Good news about Good People this week, which is transferring to the West End after a sold out run at Hampstead theatre. The 2011 play by David Lindsay-Abaire stars Imelda Staunton as a single mother from the working class South of Boston who is sacked from her job as a cashier at a dollar store after turning up late once too often. As she struggles to scrape together her rent and care for a grown-up disabled daughter, she comes into contact with an ex-boyfriend who has made good and moved to a suburban suburb, leaving his 'Southie' past behind him. Staunton is terrific as the scrappy, witty Margie (played in the US original by Frances McDormand) who exposes the lies and hypocrisy behind Mike's new life - as are the rest of the cast. But perhaps the best thing about the play is how something that appears so schematic - even stolid - on the surface grows into something much more interesting as it progresses, touching in shades of grey as it goes along. Its modern morality play felt faintly old-fashioned to me, calling to mind Arthur Miller in its exploration of class and economics. Coincidentally, Miller's A View From the Bridge opens at the Young Vic this week, starring Mark Strong as the Brooklyn longshoreman in love with his teenage niece. Directed by visionary theatre maker Ivo Van Hove, (I am still kicking myself for missing his legendary Scenes from a Marriage last year) it's sure to inject new blood into Miller's 1950s tragedy. Get a ticket now if you can!
It's had quite mixed reviews but I enjoyed I Can't Sing, Harry Hill's send-up of the X-factor. Michael Billington wondered at the purpose of a 'satire' that had been rubber-stamped by its target' (Simon Cowell has been a supporter from the start, and indeed got on the stage to tell the cast how fabulous they were on the opening night). For me, however, Harry Hill has always been more about silly fun than piercing satire, and this seemed to be his usual recipe - daft jokes, sight gags, even a talking animal puppet - albeit on a massive million-pound scale.

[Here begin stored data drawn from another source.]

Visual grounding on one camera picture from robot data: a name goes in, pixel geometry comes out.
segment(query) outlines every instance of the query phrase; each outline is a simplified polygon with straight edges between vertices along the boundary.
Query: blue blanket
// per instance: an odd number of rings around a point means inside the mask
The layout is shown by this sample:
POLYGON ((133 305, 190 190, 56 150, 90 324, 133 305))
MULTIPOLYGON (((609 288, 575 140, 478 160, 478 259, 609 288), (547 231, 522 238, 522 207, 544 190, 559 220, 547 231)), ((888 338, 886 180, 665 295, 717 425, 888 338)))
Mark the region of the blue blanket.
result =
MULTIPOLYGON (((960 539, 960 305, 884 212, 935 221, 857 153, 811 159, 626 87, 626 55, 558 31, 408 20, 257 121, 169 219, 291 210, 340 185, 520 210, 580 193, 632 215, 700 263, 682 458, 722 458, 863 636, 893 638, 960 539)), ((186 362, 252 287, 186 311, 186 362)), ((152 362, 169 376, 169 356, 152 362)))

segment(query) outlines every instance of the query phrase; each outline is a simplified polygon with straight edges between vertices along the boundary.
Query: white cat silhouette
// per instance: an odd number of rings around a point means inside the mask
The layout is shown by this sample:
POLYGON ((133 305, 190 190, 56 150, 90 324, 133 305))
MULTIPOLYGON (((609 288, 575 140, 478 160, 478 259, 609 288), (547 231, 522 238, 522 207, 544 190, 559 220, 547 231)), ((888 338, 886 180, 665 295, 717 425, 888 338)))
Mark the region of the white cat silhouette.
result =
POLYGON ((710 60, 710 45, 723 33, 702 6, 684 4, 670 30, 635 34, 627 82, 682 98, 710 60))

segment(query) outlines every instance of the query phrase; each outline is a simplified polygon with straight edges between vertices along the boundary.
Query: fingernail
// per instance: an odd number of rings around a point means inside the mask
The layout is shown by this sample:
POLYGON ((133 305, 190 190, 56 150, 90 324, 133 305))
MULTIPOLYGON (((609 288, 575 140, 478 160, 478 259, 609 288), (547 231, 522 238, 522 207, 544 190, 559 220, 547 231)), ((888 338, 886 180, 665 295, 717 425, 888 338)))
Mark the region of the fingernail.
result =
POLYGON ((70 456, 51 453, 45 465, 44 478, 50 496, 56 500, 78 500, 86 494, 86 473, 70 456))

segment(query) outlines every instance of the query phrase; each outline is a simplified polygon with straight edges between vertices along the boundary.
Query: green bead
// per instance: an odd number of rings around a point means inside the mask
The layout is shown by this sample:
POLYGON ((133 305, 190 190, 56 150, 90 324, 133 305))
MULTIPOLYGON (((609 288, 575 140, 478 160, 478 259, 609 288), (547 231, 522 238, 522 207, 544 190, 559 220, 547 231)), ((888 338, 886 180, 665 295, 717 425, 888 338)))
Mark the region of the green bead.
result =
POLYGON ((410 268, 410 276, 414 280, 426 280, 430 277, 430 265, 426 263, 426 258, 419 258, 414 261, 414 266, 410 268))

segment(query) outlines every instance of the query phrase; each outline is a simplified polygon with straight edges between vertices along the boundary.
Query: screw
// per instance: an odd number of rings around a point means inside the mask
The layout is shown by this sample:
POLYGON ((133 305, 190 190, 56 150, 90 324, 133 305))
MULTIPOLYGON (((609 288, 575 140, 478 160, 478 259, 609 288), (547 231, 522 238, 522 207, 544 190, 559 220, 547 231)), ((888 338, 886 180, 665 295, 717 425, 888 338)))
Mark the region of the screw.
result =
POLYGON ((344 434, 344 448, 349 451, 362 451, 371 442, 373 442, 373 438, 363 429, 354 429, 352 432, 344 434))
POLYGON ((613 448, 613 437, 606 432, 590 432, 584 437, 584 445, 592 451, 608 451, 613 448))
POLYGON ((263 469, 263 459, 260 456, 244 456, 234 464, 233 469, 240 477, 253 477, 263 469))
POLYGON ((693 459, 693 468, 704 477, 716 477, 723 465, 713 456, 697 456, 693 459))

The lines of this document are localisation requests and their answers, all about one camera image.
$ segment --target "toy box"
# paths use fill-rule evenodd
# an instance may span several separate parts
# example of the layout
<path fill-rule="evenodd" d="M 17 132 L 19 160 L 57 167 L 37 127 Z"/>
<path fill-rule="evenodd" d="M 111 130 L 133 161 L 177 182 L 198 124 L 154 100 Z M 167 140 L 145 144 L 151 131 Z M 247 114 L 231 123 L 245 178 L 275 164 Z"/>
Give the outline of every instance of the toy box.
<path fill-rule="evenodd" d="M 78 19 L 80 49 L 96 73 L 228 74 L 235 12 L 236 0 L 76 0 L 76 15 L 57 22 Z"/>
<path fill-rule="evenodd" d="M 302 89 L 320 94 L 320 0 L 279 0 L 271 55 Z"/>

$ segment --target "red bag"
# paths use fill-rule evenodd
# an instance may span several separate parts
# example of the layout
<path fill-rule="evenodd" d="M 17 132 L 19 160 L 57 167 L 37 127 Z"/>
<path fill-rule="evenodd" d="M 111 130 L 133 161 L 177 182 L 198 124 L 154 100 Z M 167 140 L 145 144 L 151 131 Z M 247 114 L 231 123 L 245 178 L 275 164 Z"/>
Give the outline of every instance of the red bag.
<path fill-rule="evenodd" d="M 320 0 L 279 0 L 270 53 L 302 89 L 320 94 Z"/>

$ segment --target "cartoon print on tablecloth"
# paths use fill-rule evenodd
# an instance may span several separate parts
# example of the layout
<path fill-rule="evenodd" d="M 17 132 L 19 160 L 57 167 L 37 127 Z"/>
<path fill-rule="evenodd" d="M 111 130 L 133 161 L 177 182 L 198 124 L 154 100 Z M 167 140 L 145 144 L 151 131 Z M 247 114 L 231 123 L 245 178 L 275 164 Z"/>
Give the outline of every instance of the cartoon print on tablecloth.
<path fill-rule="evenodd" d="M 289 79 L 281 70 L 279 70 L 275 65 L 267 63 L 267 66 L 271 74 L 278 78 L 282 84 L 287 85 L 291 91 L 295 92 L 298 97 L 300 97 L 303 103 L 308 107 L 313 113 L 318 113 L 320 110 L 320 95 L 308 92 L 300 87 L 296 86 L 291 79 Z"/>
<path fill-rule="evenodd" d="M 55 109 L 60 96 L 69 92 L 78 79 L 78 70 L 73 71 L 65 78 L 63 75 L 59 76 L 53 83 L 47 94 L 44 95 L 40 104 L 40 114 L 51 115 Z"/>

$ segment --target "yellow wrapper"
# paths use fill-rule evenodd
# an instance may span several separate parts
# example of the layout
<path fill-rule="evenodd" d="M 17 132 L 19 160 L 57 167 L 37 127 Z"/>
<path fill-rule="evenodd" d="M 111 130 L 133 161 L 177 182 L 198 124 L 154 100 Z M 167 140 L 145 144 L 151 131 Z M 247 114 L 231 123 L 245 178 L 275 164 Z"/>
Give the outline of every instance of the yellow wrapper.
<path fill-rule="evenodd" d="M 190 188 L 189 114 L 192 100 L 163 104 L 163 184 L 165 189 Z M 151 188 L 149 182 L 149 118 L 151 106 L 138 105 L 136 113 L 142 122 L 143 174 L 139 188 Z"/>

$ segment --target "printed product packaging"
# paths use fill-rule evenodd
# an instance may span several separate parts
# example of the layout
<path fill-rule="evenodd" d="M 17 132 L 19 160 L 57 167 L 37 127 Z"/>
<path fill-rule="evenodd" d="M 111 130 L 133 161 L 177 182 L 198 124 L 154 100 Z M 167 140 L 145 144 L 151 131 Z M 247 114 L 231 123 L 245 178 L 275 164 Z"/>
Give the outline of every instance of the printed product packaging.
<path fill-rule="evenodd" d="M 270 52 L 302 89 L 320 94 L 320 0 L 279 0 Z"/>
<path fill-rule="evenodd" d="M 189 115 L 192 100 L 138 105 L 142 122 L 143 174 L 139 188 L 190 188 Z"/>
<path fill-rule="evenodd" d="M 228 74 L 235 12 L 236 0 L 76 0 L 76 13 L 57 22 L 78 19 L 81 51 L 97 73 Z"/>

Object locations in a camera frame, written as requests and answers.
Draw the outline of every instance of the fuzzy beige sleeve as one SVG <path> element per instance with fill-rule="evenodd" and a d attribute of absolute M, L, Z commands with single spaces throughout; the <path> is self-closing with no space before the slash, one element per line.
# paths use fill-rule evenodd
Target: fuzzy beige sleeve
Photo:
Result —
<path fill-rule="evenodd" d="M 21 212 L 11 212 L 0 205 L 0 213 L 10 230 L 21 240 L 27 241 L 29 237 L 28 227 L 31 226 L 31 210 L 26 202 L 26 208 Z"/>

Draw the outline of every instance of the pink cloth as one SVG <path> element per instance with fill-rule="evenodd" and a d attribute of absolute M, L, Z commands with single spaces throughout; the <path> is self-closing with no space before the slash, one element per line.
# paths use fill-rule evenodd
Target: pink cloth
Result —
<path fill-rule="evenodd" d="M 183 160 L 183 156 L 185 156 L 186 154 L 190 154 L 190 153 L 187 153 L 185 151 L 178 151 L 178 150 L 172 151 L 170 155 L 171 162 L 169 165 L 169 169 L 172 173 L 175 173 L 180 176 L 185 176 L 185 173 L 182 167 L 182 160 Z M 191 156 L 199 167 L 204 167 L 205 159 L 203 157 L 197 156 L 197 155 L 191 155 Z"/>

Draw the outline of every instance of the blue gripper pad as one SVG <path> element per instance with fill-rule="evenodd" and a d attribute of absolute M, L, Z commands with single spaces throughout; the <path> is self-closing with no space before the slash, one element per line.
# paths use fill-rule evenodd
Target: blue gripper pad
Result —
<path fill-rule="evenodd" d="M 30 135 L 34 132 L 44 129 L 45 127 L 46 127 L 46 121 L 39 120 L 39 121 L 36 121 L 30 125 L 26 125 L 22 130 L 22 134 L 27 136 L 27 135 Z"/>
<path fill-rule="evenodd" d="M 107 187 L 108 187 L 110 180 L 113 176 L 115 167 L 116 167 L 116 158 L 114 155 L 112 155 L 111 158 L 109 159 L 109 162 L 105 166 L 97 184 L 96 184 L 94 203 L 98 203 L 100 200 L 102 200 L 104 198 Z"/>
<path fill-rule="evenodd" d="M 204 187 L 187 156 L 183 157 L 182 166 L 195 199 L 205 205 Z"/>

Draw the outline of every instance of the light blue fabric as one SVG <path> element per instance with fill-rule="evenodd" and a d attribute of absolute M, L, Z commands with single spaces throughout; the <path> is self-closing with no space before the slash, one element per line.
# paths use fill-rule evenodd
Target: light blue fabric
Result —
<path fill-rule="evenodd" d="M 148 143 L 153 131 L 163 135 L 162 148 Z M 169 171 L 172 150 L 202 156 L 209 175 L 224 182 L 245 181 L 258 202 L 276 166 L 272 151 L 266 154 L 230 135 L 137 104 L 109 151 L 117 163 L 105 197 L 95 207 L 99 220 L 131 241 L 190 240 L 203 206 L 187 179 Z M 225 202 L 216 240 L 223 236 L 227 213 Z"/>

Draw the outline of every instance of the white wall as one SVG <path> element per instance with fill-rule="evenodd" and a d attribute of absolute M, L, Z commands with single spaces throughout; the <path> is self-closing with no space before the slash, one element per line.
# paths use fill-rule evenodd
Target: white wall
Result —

Which gentle spoof brings me to new indie darlings Future Islands, whose fortunes have rocketed since they appeared on the Letterman show - and more importantly since front man Samuel T. Herring introduced his explosive performance style to a worldwide audience. As soon as it aired, there were sniggering references to his chest-thumping and admittedly unique dance technique (starting with bent knees and then sort of swivelling into the floor). As Tim Jonze wrote wonderingly: 'the eye-contact...the limbo-dancing... the guttural roar'. But those who might have come to bury this most uncool of bands, now praise them, with our own Alexis Petridis writing why they were the one band to listen to this week. It just shows that sometimes straight-up chest-thumping, soulful sincerity turns out to be the coolest thing of all.